Les "vertus" de la dissuasion nucléaire

Par Patrick Cappelli  |   |  683  mots
La dissuasion nucléaire est-elle toujours d'actualité alors que la guerre froide a pris fin il y a 15 ans avec la chute du mur de Berlin ? Plus que jamais répondent en chœur les représentants de l'armée et des industriels.

« La dissuasion est aussi vieille que l'art de la guerre. Renoncer à la dissuasion nucléaire, c'est poser la question de l'indépendance de la France » a affirmé l'amiral Louis-Michel Guillaume, commandant des forces sous-marines et de la force océanique stratégique, lors du Paris Air Forum.

« La dissuasion répond à une menace. Or, celle-ci n'a pas disparue, donc pourquoi se priver d'une stratégie nucléaire et des moyens pour la mettre en œuvre ? » répond l'amiral Guillaume à ceux qui mettent en cause ce choix.

Dans la classe politique française, ils sont très peu nombreux, puisque tous les partis, excepté les écologistes, approuvent l'existence de la dissuasion nucléaire. Des hommes politiques qui doivent, selon le commandant des forces sous-marines, « comprendre que la stratégie  de dissuasion est inscrite dans un temps beaucoup plus long que le temps électoral. Les sous-marins de troisième génération seront encore en service en 2090 ! ».

Pour MBDA, filiale commune d'Airbus Group, de BAE Systems et de Finmeccanica spécialisée dans les systèmes de missiles, la dissuasion nucléaire est une activité marginale en termes de revenus, environ 5% pour MBDA France et 2,5% pour MBDA Groupe.

« Mais elle est au centre de notre posture de défense et contribue à l'autonomie stratégique de la France. Son importance va bien au-delà du simple chiffre d'affaires »  précise Antoine Bouvier, PDG de MBDA, qui se félicite « des accords signés avec le Ministère de la Défense qui assurent la pérennité de cette activité ».

Pérenniser les compétences

La dissuasion a un autre avantage : elle permet de garantir une supériorité technologique des armées françaises ainsi que l'existence de compétences très pointues. C'est le cas dans la marine, avec les SNLE (sous-marins nucléaires lanceurs d'engins), comme l'explique Hervé Guillou, PDG de DCNS :

« Les SNLE devront être entretenus durant 40 ans. Ce qui veut dire le maintien dans la durée de 400 compétences différentes et expertises critiques ».
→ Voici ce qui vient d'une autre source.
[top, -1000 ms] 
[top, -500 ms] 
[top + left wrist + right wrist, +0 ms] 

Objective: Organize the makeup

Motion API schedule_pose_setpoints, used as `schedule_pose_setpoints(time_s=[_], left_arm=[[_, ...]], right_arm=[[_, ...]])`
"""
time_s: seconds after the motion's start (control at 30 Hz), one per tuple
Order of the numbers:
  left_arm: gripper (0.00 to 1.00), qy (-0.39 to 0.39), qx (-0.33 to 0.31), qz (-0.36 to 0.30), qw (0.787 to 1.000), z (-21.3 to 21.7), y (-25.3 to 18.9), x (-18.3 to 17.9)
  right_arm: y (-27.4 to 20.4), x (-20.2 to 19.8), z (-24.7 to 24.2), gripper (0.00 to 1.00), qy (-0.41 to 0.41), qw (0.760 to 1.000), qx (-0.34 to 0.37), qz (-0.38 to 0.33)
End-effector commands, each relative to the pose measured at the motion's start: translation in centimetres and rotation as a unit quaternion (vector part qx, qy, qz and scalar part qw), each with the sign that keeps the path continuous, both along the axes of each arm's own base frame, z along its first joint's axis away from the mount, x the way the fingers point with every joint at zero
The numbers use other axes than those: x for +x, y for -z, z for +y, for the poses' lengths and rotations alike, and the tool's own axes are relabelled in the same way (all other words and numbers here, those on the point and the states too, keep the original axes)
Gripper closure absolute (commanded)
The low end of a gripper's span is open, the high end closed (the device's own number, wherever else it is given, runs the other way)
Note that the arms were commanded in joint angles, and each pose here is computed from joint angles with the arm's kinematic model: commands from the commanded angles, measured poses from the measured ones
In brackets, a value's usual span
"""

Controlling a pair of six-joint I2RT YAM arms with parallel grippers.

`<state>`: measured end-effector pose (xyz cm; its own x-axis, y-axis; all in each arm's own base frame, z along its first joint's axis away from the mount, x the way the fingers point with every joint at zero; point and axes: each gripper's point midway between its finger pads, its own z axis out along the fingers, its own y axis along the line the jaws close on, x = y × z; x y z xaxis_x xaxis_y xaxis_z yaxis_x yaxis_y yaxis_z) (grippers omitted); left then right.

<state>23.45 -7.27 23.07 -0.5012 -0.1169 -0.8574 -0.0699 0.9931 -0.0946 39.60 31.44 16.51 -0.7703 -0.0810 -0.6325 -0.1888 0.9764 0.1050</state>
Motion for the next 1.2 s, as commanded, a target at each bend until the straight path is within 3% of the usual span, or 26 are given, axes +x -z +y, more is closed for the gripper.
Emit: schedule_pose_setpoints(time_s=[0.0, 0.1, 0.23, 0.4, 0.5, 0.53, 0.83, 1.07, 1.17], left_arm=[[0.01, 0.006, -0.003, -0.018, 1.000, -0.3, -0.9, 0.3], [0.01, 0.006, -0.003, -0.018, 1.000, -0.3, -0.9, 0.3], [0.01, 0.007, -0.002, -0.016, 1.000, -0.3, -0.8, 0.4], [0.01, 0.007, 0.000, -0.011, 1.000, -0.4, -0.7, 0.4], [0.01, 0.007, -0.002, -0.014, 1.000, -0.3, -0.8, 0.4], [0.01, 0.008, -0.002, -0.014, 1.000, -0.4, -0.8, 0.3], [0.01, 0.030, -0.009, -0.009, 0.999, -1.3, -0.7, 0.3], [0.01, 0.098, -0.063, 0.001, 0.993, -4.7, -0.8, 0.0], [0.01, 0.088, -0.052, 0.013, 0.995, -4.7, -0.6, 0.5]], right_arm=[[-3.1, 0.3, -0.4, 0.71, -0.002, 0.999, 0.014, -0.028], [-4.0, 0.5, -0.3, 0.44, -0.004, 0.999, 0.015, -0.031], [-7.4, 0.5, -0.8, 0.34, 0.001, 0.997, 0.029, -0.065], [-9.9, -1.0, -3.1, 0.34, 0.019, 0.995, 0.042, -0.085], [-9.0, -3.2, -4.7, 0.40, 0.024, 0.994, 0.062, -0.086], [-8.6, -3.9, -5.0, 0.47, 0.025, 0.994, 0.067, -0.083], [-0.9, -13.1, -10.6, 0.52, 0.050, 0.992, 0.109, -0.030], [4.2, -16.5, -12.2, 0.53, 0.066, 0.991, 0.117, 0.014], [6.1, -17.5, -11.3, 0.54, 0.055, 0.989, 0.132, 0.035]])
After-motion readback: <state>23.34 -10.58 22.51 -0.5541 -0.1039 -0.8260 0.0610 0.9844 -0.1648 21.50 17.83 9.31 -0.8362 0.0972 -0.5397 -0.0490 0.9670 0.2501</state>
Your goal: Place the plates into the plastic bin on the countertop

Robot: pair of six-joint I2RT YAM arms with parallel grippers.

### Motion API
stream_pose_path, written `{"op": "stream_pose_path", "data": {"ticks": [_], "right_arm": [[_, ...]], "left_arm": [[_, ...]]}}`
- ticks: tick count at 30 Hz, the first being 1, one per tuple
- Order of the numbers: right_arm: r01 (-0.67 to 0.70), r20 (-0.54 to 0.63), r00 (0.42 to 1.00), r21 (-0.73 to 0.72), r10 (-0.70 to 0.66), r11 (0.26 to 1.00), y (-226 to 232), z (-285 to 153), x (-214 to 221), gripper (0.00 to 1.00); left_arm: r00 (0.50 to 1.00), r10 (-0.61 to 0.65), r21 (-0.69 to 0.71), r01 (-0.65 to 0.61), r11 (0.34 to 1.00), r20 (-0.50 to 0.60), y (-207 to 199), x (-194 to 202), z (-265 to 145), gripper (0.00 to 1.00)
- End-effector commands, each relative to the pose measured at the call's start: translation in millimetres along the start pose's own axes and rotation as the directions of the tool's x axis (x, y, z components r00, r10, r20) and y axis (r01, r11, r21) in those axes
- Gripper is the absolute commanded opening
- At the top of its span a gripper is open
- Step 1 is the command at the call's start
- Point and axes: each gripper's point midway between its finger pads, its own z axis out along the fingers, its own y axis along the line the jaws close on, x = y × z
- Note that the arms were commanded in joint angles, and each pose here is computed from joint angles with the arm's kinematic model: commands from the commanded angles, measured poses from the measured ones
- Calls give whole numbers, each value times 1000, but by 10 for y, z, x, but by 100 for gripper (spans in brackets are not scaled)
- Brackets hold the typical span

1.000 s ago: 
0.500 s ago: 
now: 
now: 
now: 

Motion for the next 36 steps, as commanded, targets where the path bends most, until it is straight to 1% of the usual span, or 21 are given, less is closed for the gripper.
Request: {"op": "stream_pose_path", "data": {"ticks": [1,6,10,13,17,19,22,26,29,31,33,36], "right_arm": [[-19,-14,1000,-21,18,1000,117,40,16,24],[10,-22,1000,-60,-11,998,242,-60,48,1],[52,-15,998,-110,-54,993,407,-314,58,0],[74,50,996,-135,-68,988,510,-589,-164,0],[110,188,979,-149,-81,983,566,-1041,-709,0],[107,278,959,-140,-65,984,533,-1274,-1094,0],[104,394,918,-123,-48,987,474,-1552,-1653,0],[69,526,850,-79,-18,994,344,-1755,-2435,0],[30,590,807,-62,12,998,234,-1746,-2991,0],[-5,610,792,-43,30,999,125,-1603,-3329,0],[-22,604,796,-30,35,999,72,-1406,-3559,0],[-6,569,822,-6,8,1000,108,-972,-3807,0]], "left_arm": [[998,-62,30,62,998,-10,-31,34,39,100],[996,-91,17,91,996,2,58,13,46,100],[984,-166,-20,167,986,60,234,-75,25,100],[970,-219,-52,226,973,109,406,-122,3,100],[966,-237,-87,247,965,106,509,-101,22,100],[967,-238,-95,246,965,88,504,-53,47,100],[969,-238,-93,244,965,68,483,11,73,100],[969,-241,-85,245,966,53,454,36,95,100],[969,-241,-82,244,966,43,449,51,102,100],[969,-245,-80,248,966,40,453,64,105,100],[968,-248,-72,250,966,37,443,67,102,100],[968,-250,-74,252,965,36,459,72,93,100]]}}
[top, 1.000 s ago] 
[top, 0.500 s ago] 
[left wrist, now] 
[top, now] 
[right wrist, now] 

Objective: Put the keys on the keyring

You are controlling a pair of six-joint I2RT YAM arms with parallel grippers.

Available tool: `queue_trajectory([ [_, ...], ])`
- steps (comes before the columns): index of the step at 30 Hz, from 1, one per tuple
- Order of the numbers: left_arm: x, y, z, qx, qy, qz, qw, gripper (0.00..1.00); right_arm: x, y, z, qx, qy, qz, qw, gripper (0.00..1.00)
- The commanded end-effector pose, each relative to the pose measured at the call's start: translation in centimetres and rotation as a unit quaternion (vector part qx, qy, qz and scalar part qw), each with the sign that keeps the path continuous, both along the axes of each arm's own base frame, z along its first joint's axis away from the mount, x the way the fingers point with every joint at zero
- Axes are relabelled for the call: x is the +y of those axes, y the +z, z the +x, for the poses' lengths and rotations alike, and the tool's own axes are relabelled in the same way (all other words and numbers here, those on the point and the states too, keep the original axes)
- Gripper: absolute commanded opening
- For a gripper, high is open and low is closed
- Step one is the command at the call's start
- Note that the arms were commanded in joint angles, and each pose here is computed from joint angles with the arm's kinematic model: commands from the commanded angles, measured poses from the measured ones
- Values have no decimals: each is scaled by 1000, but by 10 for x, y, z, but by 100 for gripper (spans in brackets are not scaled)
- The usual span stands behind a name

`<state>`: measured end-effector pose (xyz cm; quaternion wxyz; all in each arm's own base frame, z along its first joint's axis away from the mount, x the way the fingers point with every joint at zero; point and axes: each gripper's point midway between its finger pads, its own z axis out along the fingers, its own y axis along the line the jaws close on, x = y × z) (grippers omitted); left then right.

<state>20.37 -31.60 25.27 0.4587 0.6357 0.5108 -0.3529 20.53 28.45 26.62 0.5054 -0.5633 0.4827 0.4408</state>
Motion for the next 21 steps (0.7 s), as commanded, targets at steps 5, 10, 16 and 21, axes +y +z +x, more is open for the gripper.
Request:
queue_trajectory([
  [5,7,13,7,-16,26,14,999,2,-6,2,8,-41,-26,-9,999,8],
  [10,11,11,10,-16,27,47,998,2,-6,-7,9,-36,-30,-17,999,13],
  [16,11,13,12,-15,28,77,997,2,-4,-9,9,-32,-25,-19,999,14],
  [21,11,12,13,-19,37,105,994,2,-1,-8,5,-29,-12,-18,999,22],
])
Le carnet de commandes bien rempli de DCNS pour ces sous-marins nucléaires d'attaque va aider la société privée (dont l'État détient 62% du capital) à maintenir ses volumes  de production et à financer des études sur des techniques comme l'acoustique ou l'invulnérabilité. Ces sous-marins lanceurs de missiles sont une vitrine technologique dont le succès ne se dément pas chez les acheteurs étrangers : « à chaque fois qu'il y a une visite officielle, on nous demande de visiter l'Île Longue (base des SNLE dans le Finistère) » évoque Hervé Guillou.

Mais pour rester crédible, notre système de dissuasion doit, selon Jean-Jacques Bridey, député-maire de Fresnes et membre de la commission de la défense nationale et des forces armées, conserver l'ensemble de ses composantes aériennes et sous-marines, ainsi que la permanence à la mer, c'est-à-dire la capacité d'avoir au moins un sous-marin lanceur d'engins prêt à entrer en action 365 jours par an.

 Une arme pour les politiques

Le député-maire de Fresnes est conscient que cet effort doit être financé. Il estime que « le montant alloué à la dissuasion par la prochaine loi de programmation militaire en 2020 devra être augmenté ».

Néanmoins, certains continuent de mettre en doute cette doctrine nucléaire, un participant au forum parlant même de « ligne Maginot qui épuise nos ressources face à la menace terroriste ».

Un faux débat pour Jean-Jacques Bridey, pour qui « la dissuasion n'est pas là pour combattre la menace djihadiste. Elle garantit la sécurité de notre sol contre l'attaque d'un État. Il ne s'agit pas de faire un choix entre forces conventionnelles et atomiques, mais de ne pas négliger les menaces d'hier qui n'ont pas disparu ».

Impossible de clore le débat sans évoquer la possibilité d'une dissuasion à l'échelle européenne. Une éventualité tout simplement impossible pour l'amiral Guillaume :

« La dissuasion est avant tout une arme au service de la politique. Un choc de deux volontés, qui ne se partage pas. On ne peut pas voter la dissuasion. Une décision concertée est contraire à la doctrine ».